▶ [Directions for this task]:
Transcribe the listing verbatim. Do not carry over any pictures.

▶

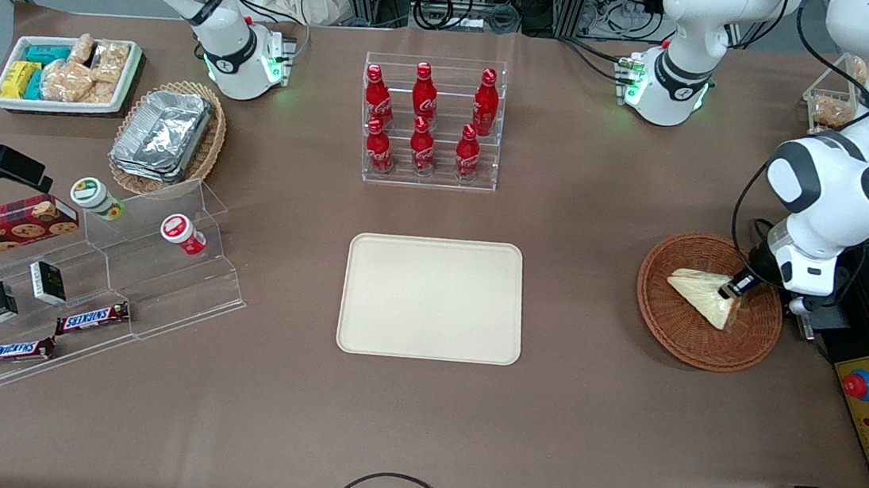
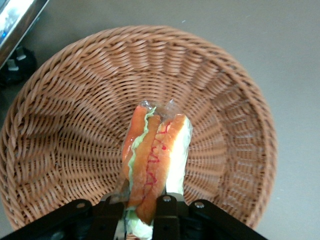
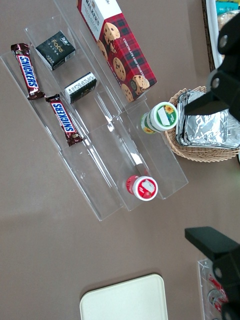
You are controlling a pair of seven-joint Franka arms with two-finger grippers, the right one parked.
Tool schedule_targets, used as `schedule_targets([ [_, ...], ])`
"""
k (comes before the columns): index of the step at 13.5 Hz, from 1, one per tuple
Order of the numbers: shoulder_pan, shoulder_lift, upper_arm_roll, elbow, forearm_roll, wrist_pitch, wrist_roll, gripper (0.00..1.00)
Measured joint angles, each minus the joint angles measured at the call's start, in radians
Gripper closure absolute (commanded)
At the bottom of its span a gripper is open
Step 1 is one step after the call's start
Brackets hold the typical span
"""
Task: Place sandwich from basket to tray
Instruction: 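Lower the left gripper and close it on the wrapped sandwich, then lift the sandwich and carry it toward the cream tray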
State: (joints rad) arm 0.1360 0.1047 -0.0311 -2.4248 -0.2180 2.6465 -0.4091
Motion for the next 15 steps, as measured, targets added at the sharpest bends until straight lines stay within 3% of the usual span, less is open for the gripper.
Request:
schedule_targets([
  [8, -0.008, -0.13, -0.056, 0.023, 0.018, -0.119, 0.105, 0.97],
  [11, -0.008, -0.158, -0.064, 0.06, 0.151, -0.219, 0.131, 0.97],
  [15, -0.009, -0.166, -0.12, 0.175, 0.251, -0.403, 0.131, 0.97],
])
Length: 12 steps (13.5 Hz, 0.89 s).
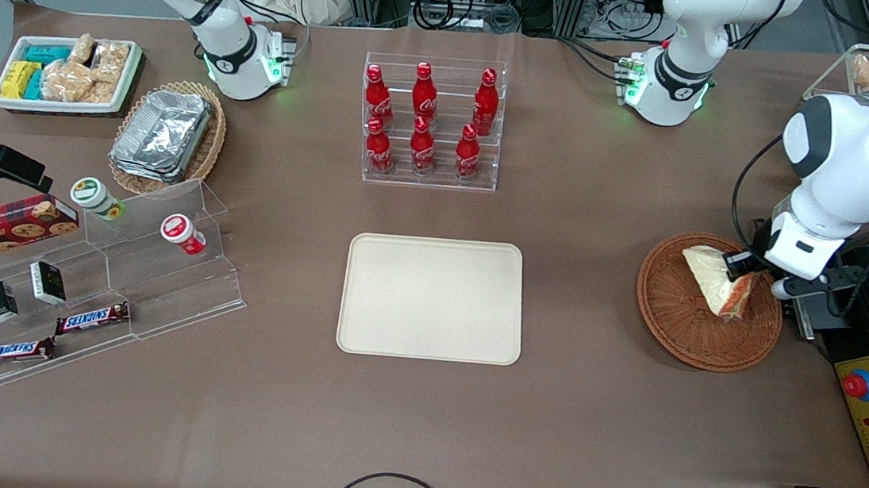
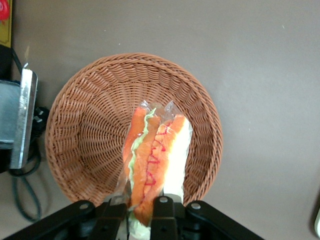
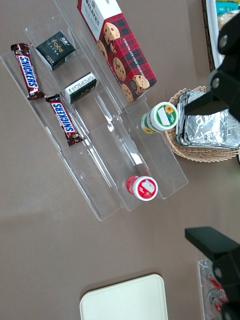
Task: Place sandwich from basket to tray
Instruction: 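Lift the sandwich and carry it toward the cream tray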
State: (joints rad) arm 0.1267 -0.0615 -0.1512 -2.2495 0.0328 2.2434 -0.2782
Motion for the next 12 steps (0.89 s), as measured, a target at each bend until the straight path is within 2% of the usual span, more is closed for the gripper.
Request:
schedule_targets([
  [3, -0.001, 0.0, -0.05, 0.068, 0.03, -0.095, -0.013, 0.97],
  [6, -0.001, 0.008, -0.117, 0.114, 0.071, -0.158, -0.099, 0.98],
  [12, -0.003, 0.089, -0.271, 0.237, 0.118, -0.259, -0.199, 0.98],
])
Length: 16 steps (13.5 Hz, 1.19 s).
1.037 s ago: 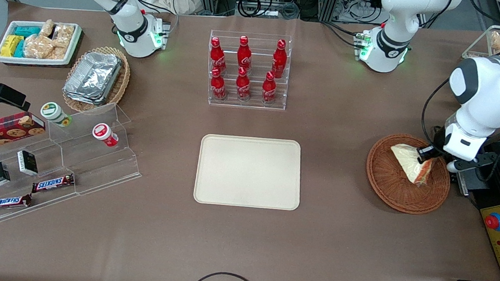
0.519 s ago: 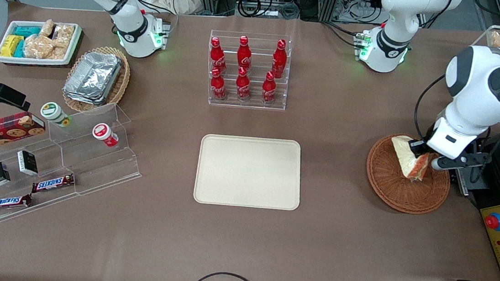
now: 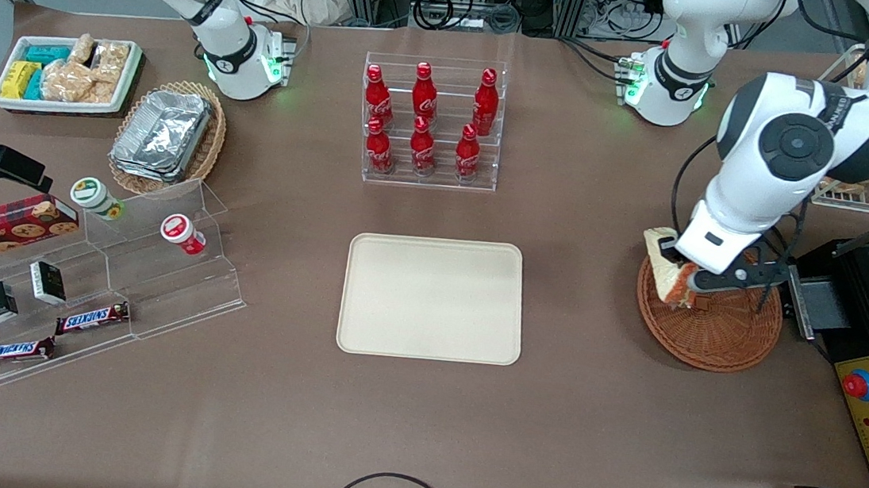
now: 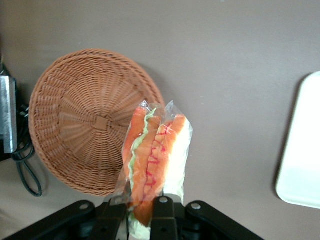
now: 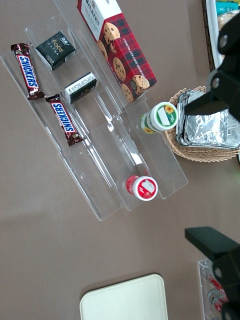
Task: Place sandwich from basket to tray
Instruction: 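Lift the sandwich and carry it toward the cream tray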
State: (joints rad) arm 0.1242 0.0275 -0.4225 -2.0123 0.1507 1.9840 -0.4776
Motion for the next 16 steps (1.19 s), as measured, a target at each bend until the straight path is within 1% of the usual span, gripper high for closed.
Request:
schedule_targets([
  [3, -0.001, 0.031, -0.068, 0.033, 0.034, -0.031, -0.015, 0.98],
  [8, -0.007, 0.104, -0.171, 0.095, 0.079, -0.044, -0.105, 0.98],
  [11, -0.061, 0.165, -0.184, 0.17, 0.1, -0.089, -0.165, 0.97],
  [16, -0.142, 0.291, -0.186, 0.271, 0.155, -0.097, -0.253, 0.96],
])
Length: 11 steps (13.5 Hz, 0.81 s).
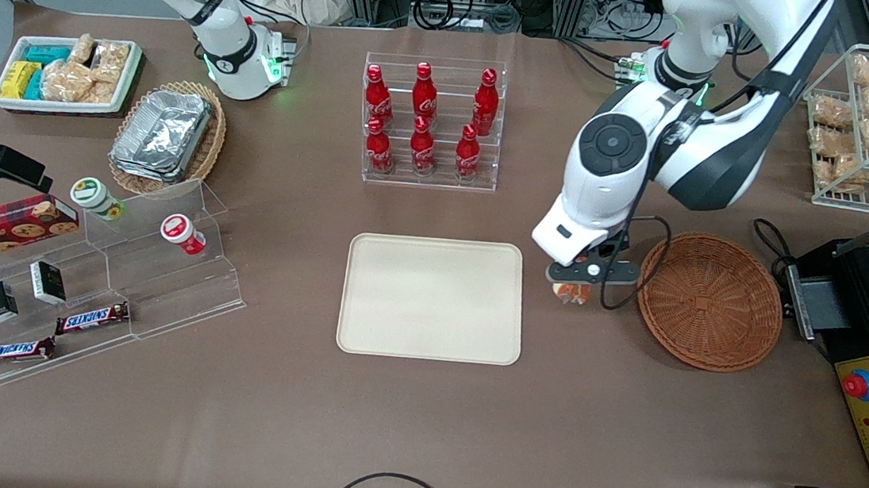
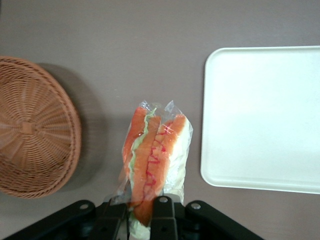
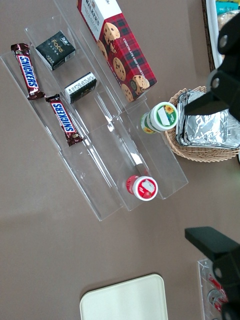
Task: Place sandwich from basket to tray
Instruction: 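Lift the sandwich and carry it toward the cream tray, then lower the held sandwich onto the cream tray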
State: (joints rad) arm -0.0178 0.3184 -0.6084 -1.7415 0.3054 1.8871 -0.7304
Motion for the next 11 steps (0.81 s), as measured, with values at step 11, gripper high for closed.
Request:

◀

▶ [Written solution]:
You are controlling a pair of seven-joint Franka arms with two-finger grippers, the right one parked.
Tool schedule_targets, used as `schedule_targets([ [_, ...], ])`
"""
k (comes before the columns): index of the step at 13.5 Hz, from 1, one per tuple
Order of the numbers: shoulder_pan, shoulder_lift, upper_arm_roll, elbow, forearm_roll, wrist_pitch, wrist_roll, gripper (0.00..1.00)
Measured joint angles, each minus the joint angles measured at the call's start, in radians
Gripper closure absolute (commanded)
At the bottom of its span a gripper is open
Step 1 is one step after the call's start
Brackets hold the typical span
"""
Task: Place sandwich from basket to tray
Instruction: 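Lower the left gripper and close it on the wrapped sandwich, then lift the sandwich and carry it toward the cream tray
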State: (joints rad) arm 0.1360 0.1047 -0.0311 -2.4248 -0.2180 2.6465 -0.4091
Motion for the next 15 steps, as measured, targets added at the sharpest bends until straight lines stay within 3% of the usual span, less is open for the gripper.
Request:
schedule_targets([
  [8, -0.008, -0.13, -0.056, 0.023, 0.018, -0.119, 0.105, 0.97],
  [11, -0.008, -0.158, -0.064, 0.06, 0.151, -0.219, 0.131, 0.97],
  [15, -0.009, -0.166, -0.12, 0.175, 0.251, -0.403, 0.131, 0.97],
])
Length: 12 steps (13.5 Hz, 0.89 s).
Task: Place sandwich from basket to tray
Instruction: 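Lift the sandwich and carry it toward the cream tray
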State: (joints rad) arm 0.1267 -0.0615 -0.1512 -2.2495 0.0328 2.2434 -0.2782
Motion for the next 12 steps (0.89 s), as measured, a target at each bend until the straight path is within 2% of the usual span, more is closed for the gripper.
Request:
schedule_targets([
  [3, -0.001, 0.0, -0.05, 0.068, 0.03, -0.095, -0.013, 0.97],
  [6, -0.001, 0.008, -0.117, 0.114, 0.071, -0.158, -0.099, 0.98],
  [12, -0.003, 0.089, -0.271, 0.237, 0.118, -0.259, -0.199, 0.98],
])
Length: 16 steps (13.5 Hz, 1.19 s).
1.037 s ago: 
0.519 s ago: 
now: 
now: 
now: 
Task: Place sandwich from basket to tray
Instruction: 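Lift the sandwich and carry it toward the cream tray
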State: (joints rad) arm 0.1242 0.0275 -0.4225 -2.0123 0.1507 1.9840 -0.4776
Motion for the next 16 steps (1.19 s), as measured, a target at each bend until the straight path is within 1% of the usual span, gripper high for closed.
Request:
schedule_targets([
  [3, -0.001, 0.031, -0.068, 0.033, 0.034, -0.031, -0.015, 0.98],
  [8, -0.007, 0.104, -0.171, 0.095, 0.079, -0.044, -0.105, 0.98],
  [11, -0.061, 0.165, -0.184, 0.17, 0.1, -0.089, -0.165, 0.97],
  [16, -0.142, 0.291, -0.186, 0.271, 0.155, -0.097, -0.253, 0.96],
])
Length: 11 steps (13.5 Hz, 0.81 s).
Task: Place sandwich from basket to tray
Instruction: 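Lift the sandwich and carry it toward the cream tray, then lower the held sandwich onto the cream tray
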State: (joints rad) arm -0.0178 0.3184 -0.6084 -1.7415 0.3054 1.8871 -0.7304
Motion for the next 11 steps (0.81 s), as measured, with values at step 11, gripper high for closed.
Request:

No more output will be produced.